La pandemia ha messo a dura prova tutto il personale sanitario, ci siamo ritrovati a combattere contro un nemico invisibile, crudele ed imprevedibile che ci ha stravolto le vite. Abbiamo dovuto fronteggiare un qualcosa per cui non eravamo preparati e su cui non sapevamo agire.
Le preoccupazioni e le paure sono state tante. E’ vero che il nuovo, l’incerto a volte può spaventare, ma a me no. A me non ha spaventato il Covid, ma l’ignoranza e il menefreghismo della gente si!
Purtroppo le persone si sono dimenticate di noi, dei nostri sacrifici, siamo stati considerati eroi per qualche mese per poi passare a complici di una pandemia, a detta di qualcuno mai esistita. Continuo ad avere paura dell’incapacità della gente di comprendere la sofferenza dei suoi simili, ho paura della mancanza di rispetto per chi cerca di impiegare tutte le proprie forze per svolgere al meglio il proprio lavoro, ho paura perché ogni volta che qualcuno non indossa la mascherina o fa assembramenti noi siamo lì ad occupare un altro posto letto vanificando i nostri sforzi e sofferenze.
Non ho mai avuto paura di contrarre il virus, ma di essere la fonte di contagio per i miei cari si. Mi resterà quella voglia non ancora soddisfatta di abbracciare le persone a me care, di potermi avvicinare a loro senza indossare una mascherina e di poter mangiare al loro tavolo senza la paura di contagiarli.

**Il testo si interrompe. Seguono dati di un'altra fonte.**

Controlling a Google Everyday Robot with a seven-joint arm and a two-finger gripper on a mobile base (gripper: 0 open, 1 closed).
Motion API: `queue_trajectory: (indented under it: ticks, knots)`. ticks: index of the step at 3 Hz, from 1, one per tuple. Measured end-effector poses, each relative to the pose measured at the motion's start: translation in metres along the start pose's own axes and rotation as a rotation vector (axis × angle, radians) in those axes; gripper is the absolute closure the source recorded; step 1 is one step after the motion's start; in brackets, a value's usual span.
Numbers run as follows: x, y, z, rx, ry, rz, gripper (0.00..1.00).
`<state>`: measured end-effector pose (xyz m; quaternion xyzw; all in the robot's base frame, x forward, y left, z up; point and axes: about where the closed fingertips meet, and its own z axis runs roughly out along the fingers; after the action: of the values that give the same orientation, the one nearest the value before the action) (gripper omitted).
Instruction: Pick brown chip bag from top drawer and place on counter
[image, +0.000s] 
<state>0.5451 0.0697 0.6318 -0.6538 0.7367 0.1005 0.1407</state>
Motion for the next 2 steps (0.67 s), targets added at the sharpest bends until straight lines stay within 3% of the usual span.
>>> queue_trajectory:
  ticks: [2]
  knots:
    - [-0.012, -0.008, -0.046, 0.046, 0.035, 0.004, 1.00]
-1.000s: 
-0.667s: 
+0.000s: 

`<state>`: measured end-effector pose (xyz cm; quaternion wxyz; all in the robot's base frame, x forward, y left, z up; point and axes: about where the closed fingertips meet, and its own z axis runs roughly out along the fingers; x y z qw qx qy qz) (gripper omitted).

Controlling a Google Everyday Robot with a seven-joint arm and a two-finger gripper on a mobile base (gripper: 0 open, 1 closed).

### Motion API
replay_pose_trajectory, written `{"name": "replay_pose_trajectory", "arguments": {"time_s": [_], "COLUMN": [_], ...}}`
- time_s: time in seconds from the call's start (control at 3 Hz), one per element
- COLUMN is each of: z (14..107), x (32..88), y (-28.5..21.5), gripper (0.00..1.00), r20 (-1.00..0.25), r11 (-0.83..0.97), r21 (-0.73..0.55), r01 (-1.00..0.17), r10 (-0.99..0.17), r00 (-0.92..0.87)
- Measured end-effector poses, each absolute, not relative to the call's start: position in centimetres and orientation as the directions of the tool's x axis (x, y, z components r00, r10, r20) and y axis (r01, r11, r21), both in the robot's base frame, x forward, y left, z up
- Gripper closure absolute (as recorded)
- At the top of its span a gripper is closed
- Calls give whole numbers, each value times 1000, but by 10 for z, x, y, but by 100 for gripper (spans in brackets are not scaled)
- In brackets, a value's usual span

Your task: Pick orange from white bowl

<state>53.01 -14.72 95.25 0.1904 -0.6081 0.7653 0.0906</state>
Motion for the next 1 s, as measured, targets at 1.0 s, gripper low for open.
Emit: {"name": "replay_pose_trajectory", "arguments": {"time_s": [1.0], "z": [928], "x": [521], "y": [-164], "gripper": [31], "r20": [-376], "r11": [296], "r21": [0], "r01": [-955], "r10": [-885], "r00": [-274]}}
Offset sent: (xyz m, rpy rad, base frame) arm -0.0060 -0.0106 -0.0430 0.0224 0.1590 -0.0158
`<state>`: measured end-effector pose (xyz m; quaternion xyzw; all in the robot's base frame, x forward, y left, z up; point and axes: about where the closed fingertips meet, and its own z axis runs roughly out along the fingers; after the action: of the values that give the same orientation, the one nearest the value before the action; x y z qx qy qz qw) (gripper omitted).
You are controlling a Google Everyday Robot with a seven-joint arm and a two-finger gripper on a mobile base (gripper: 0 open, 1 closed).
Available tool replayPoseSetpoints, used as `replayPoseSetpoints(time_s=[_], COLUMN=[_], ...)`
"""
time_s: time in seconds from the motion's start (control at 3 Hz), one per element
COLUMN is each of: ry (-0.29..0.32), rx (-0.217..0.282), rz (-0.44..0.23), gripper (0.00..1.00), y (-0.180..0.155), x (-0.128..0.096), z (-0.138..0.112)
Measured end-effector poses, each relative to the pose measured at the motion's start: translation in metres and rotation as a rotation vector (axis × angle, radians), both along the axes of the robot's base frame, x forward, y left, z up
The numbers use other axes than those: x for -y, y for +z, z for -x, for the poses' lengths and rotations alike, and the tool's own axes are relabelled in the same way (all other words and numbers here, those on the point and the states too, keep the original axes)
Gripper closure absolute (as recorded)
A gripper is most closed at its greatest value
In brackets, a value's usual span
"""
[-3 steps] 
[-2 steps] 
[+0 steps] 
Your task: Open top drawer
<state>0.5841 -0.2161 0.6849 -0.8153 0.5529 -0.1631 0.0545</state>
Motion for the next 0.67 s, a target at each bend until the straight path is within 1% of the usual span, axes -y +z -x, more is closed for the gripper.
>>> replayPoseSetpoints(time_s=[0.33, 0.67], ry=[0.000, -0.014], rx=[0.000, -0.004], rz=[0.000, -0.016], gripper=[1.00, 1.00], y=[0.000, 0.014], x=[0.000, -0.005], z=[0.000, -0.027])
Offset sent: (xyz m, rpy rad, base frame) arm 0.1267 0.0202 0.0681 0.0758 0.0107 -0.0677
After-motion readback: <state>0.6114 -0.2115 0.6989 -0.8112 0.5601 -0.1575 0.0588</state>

Ora mi trovo in isolamento con positività al Covid 19, ma sono fiera di tutti i miei sacrifici, infatti la gioia più grande è di non aver contagiato nessuno dei miei cari, d’altronde credo che amare a volte significhi rinunciare: ecco questo è uno degli insegnamenti che ho ricevuto da questo periodo difficile ed è per questo che amo il mio lavoro perché ogni giorno, in ogni storia, in ogni situazione si può imparare qualcosa, sia dal punto di vista professionale che umano.

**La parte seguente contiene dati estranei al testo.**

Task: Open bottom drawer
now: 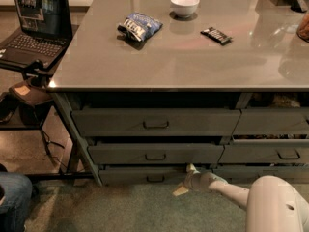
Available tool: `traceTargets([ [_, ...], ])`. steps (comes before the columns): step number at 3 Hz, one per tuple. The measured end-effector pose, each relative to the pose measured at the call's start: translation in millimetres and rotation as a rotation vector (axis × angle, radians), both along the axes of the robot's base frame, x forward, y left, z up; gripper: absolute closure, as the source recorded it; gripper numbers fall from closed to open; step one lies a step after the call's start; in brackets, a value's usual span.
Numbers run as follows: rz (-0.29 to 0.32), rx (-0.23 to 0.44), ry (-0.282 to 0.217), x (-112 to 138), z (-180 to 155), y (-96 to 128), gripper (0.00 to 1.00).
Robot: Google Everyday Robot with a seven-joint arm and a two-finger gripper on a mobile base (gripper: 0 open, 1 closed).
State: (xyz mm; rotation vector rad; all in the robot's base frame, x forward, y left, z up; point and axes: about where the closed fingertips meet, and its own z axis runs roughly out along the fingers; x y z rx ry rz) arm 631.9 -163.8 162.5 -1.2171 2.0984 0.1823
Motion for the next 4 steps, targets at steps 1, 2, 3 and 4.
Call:
traceTargets([
  [1,0.000,0.000,0.000,0.0,0.0,0.0,0.00],
  [2,0.000,0.000,0.000,0.0,0.0,0.0,0.19],
  [3,0.000,0.000,0.000,0.0,0.0,0.1,0.41],
  [4,0.000,0.000,0.000,-0.1,-0.1,0.1,0.65],
])
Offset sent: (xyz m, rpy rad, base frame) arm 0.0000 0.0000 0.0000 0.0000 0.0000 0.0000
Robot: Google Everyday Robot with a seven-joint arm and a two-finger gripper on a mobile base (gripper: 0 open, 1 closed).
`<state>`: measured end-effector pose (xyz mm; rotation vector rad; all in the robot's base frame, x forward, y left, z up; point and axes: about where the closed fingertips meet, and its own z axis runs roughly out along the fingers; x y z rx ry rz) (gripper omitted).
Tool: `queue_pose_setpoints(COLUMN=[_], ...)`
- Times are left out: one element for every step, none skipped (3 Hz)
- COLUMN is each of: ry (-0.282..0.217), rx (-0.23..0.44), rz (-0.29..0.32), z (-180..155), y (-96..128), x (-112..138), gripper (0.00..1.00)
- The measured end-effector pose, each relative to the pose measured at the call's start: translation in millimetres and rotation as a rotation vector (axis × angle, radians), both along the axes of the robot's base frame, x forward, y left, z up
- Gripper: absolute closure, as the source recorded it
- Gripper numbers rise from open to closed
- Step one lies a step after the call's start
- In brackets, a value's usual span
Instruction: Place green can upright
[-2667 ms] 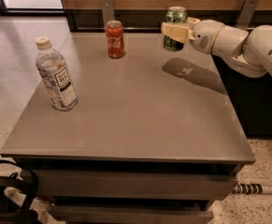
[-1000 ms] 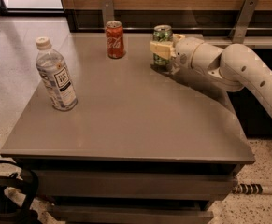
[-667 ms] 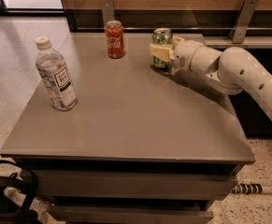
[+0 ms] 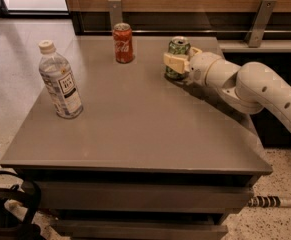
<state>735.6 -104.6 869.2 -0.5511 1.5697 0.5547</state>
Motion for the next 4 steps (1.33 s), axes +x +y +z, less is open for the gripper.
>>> queue_pose_setpoints(ry=[0.0,0.0,0.0,0.0], rx=[0.0,0.0,0.0,0.0], rz=[0.0,0.0,0.0,0.0], z=[1.2,1.7,2.2,2.2], y=[0.0,0.1,0.2,0.3], x=[0.0,0.0,0.0,0.0], gripper=[0.82,0.59,0.35,0.12])
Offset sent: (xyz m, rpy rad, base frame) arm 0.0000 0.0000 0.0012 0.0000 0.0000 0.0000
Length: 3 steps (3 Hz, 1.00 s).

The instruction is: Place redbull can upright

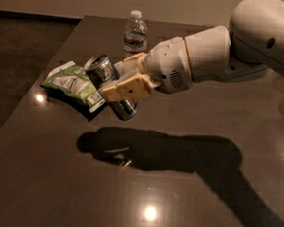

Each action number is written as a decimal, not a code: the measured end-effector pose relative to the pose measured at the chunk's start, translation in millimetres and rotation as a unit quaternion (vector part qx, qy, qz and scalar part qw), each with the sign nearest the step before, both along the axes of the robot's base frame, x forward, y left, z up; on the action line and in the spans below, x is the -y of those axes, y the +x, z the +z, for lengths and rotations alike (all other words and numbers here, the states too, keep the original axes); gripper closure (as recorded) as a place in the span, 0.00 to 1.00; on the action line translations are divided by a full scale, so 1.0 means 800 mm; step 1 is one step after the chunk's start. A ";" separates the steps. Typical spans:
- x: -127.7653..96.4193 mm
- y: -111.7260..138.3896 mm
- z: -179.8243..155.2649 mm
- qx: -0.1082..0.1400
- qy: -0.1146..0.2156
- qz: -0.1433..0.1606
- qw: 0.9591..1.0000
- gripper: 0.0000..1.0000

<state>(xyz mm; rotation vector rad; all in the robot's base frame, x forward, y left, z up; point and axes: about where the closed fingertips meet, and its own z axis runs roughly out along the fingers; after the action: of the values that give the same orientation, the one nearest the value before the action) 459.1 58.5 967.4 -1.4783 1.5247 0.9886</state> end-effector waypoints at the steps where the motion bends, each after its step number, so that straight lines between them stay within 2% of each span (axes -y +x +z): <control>1: 0.012 0.004 0.006 0.004 0.040 0.006 0.999 1.00; 2: 0.014 0.005 0.007 0.005 0.047 0.008 0.999 1.00; 3: 0.015 0.003 0.004 0.003 0.061 -0.004 0.998 1.00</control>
Offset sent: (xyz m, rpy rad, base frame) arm 0.0032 -0.0093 0.0051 0.0798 -0.0083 0.0118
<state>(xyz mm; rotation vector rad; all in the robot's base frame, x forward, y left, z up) 461.3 46.5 971.0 -1.3871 1.4388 1.0536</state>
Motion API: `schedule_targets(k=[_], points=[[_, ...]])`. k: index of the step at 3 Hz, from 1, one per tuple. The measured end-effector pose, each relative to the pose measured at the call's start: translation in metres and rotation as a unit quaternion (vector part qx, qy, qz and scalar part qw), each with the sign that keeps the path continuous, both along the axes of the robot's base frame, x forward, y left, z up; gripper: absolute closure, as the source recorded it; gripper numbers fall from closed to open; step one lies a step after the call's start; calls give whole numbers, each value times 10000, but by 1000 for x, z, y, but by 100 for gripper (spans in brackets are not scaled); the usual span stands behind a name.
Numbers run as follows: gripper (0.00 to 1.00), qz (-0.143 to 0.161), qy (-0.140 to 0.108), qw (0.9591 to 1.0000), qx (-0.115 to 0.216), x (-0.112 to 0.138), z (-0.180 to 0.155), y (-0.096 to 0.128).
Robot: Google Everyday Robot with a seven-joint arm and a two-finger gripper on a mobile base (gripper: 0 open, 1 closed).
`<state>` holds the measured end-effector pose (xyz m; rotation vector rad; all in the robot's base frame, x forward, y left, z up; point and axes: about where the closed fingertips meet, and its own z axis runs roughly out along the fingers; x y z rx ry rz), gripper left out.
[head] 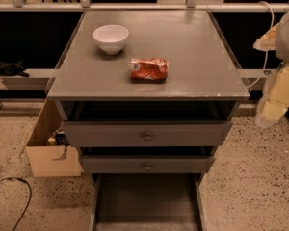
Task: Place coke can into bottom drawer
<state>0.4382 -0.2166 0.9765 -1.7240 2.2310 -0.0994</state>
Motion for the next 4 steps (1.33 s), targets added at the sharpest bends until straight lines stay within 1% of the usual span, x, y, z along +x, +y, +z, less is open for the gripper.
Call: schedule_targets(k=[1, 2, 3, 4], points=[[0, 1, -8, 10000, 2, 0, 0, 0], [0, 46, -32, 10000, 76, 15, -1, 4], [0, 206, -83, 9992, 341, 46, -3, 13], [0, 474, -102, 9961, 733, 85, -4, 30]])
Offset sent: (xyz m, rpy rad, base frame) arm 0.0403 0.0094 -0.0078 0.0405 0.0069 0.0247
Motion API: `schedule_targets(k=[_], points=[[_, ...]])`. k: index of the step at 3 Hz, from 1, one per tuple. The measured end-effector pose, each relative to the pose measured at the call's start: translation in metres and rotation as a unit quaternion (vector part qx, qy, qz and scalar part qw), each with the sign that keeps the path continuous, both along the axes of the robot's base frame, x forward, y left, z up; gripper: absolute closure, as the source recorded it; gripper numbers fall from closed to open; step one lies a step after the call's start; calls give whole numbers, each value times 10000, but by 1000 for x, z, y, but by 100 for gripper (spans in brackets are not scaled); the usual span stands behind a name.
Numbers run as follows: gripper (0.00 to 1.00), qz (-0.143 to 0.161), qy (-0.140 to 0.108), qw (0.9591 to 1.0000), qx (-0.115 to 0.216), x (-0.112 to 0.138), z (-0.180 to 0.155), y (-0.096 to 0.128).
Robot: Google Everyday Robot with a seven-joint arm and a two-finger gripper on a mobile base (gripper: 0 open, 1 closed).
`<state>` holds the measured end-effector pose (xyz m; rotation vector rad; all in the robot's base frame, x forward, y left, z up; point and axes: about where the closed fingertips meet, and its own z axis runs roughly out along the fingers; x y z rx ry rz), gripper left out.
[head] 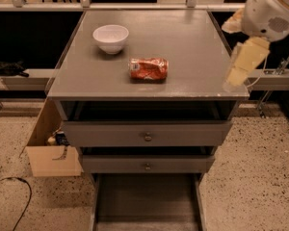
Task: Place coke can into bottom drawer
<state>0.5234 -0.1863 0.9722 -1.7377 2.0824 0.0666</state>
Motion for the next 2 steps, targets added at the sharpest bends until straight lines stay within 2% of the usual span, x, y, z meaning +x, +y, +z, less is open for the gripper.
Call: schedule_targets(k=[1, 2], points=[[0, 226, -62, 9994, 271, 41, 1, 23], [0, 498, -99, 9978, 425, 81, -3, 59]])
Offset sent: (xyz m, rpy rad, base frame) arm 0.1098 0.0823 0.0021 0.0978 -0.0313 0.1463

Cosa ti spinge ad andare avanti?
L’amore per la mia nobile professione, prima di tutto e nonostante tutto e la voglia di difenderla e valorizzarla.
Cosa diresti ad un giovane che vuole intraprendere il tuo stesso percorso?

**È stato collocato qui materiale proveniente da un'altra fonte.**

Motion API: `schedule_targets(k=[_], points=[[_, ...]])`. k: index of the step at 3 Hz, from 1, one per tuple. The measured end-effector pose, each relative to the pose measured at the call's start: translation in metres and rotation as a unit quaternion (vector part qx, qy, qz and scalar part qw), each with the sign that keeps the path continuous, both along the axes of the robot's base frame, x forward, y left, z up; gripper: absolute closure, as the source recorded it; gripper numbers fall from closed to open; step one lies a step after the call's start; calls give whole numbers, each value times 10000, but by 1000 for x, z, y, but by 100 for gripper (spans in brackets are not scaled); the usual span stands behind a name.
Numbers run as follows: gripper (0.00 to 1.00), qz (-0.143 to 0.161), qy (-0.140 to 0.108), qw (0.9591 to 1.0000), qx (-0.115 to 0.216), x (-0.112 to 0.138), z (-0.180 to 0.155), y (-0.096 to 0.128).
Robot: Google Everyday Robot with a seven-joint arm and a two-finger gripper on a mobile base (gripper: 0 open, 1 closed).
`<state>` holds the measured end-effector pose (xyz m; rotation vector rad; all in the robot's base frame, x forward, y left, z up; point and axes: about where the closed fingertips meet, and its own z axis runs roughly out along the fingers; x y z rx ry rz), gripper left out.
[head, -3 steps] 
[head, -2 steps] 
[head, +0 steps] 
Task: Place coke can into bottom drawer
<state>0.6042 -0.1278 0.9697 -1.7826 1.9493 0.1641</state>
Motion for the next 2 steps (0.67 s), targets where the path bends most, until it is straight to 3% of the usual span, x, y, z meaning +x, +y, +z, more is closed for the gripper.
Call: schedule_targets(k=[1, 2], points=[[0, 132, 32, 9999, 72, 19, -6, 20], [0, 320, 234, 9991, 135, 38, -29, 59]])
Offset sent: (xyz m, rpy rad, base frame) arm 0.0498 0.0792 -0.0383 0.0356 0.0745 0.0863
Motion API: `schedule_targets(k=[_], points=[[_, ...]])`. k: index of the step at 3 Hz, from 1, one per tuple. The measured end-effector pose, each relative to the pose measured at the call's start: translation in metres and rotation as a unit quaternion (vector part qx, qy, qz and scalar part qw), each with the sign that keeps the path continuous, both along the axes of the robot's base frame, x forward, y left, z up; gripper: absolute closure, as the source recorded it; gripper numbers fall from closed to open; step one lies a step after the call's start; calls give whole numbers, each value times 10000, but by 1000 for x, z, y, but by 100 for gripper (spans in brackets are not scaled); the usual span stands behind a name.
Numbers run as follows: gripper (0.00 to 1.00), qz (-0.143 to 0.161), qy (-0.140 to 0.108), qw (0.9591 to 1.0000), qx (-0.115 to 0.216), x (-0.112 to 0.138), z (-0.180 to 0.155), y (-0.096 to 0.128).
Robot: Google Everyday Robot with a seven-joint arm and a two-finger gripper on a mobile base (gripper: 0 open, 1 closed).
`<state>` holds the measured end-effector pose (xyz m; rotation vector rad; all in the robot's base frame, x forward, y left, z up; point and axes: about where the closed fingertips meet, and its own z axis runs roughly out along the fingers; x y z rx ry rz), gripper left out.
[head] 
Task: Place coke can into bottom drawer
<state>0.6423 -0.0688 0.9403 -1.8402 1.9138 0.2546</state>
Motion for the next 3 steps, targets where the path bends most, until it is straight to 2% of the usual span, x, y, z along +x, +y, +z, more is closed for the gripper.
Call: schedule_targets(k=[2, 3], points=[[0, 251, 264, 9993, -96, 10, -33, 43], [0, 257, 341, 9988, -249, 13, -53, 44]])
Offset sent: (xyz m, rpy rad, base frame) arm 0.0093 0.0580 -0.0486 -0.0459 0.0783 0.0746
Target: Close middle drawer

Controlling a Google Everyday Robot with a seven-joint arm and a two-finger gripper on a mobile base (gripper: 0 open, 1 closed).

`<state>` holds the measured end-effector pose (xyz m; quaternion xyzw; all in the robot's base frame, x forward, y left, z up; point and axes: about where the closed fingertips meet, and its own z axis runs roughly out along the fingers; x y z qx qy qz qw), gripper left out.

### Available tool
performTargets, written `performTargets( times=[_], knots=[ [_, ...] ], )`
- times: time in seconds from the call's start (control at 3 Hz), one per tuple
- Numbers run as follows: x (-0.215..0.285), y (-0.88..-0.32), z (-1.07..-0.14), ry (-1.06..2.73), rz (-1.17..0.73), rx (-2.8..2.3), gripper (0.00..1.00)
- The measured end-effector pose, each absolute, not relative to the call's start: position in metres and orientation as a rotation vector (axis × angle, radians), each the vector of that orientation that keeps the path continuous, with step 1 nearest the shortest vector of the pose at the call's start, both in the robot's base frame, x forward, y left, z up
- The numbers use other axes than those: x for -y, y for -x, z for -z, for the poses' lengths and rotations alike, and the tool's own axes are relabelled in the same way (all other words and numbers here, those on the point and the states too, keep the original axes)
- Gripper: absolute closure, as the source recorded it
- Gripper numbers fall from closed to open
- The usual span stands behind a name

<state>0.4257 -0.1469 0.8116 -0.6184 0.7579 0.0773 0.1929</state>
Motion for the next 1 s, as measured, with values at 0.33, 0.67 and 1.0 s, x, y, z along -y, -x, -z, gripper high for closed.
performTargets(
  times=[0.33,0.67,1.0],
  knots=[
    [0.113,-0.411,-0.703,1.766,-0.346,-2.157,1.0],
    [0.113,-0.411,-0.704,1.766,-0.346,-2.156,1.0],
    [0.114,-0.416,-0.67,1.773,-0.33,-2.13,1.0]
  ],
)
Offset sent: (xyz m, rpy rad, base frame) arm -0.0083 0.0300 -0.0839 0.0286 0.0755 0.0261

Ad un giovane che vuole intraprendere questa professione gli direi di pensarci bene, perché questo lavoro non è per tutti. Ci vuole tanta passione e tanto coraggio. Ebbene si ci vuole tanto coraggio a restare lì a guardare in faccia il dolore e la sofferenza sul volto e nel corpo di chi sta male, ci vuole coraggio a mettersi una vita tra le mani, prendersene cura, fare tutto nella maniera più giusta per far si che duri più a lungo possibile. Ad un aspirante infermiere gli direi che sta per intraprendere il lavoro più bello del mondo che ti da stimoli ed emozioni nuove ad ogni nuovo turno
lavorativo e che tutto ciò che ho appena descritto viene poi compensato dalla guarigione, da quel sorriso che finalmente appare su quel volto che neanche ricordava più come si facesse. Io lo sceglierei ogni giorno questo lavoro perchè insegna ad apprezzare la vita sotto ogni sua minima sfaccettatura ed insegna a non rimandare nulla.